Member of the Louisiana House of Representatives from the East Baton Rouge Parish district
- In office 1972–1987
- Preceded by: Irving R. Boudreaux; Richard Cheek; Carl Dawson; Smokey Delaroderie; Chris Faser; Eugene Webb McGehee; Lillian Walker;
- Succeeded by: Michael McCleary

Personal details
- Born: Richard Hugh Baker May 22, 1948 (age 78) New Orleans, Louisiana, U.S.
- Party: Democratic (before 1986); Republican (1986-present);
- Spouse: Kay Baker
- Education: Louisiana State University (BA)

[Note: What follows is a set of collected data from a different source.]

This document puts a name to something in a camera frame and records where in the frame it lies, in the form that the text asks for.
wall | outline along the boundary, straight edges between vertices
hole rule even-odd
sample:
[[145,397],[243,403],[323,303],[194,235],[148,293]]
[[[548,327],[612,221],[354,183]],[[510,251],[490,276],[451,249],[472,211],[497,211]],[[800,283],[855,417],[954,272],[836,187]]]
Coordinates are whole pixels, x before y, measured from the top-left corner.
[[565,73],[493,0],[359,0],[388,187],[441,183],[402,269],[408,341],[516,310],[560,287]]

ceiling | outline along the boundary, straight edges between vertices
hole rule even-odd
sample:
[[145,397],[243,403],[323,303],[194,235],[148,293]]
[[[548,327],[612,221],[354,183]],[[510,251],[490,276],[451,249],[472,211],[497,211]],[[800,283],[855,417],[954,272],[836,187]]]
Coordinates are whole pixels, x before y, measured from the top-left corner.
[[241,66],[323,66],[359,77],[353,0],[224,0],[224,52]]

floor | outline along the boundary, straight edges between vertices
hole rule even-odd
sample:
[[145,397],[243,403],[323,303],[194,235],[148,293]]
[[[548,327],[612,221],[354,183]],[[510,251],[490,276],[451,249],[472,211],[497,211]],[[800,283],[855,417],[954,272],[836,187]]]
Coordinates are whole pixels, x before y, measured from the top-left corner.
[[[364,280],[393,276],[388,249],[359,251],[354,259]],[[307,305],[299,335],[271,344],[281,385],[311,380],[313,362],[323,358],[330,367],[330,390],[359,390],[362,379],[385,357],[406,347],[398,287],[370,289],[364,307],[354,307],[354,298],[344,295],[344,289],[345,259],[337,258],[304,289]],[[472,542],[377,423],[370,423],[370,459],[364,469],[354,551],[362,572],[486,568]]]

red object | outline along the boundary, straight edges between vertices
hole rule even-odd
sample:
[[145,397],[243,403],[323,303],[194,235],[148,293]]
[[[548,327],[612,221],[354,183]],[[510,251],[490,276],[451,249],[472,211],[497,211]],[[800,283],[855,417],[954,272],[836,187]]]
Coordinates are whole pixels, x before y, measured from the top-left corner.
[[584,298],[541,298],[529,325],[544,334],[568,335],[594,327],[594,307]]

= Richard Baker (American politician) =

American politician (born 1948)

Richard Hugh Baker (born May 22, 1948) is an American politician and lobbyist. He served as a member of the United States House of Representatives from 1987 to 2008, representing the 6th district of Louisiana as a Republican.

==Early life and career==
The son of a Methodist minister, Baker was born in New Orleans and graduated from Louisiana State University in Baton Rouge. He stayed in Baton Rouge after graduation and founded a real estate agency there. In 1971, just a year out of school, he was elected to the Louisiana House of Representatives as a Democrat from a predominantly blue-collar district in Baton Rouge and served eight terms. He became chairman of the Transportation Committee.

==Congressional career==
In 1986, Baker switched to the Republicans because of a long-running feud with Governor Edwin Edwards. Soon afterwards, 6th District Republican congressman Henson Moore, announced that he was running for the Senate seat being vacated by the retiring Russell B. Long. (Moore was defeated in that race by 7th District Democratic congressman John Breaux). Moore encouraged Baker to run for the seat, which is based in Baton Rouge and includes most of that city's suburbs. Baker (51 percent) defeated Democrats Thomas H. Hudson (45 percent) and Willis Blackwell, Sr.(4 percent). He became the fourth Republican to represent Louisiana in Congress since Reconstruction and the second to win an undisputed victory in a contested election. He was reelected without opposition in 1988 and 1990. Baker quickly compiled a standard Republican voting record, in marked contrast to his Democratic roots, as evidenced by Baker's lifetime rating of 0.5 from Americans for Democratic Action, a progressive think tank.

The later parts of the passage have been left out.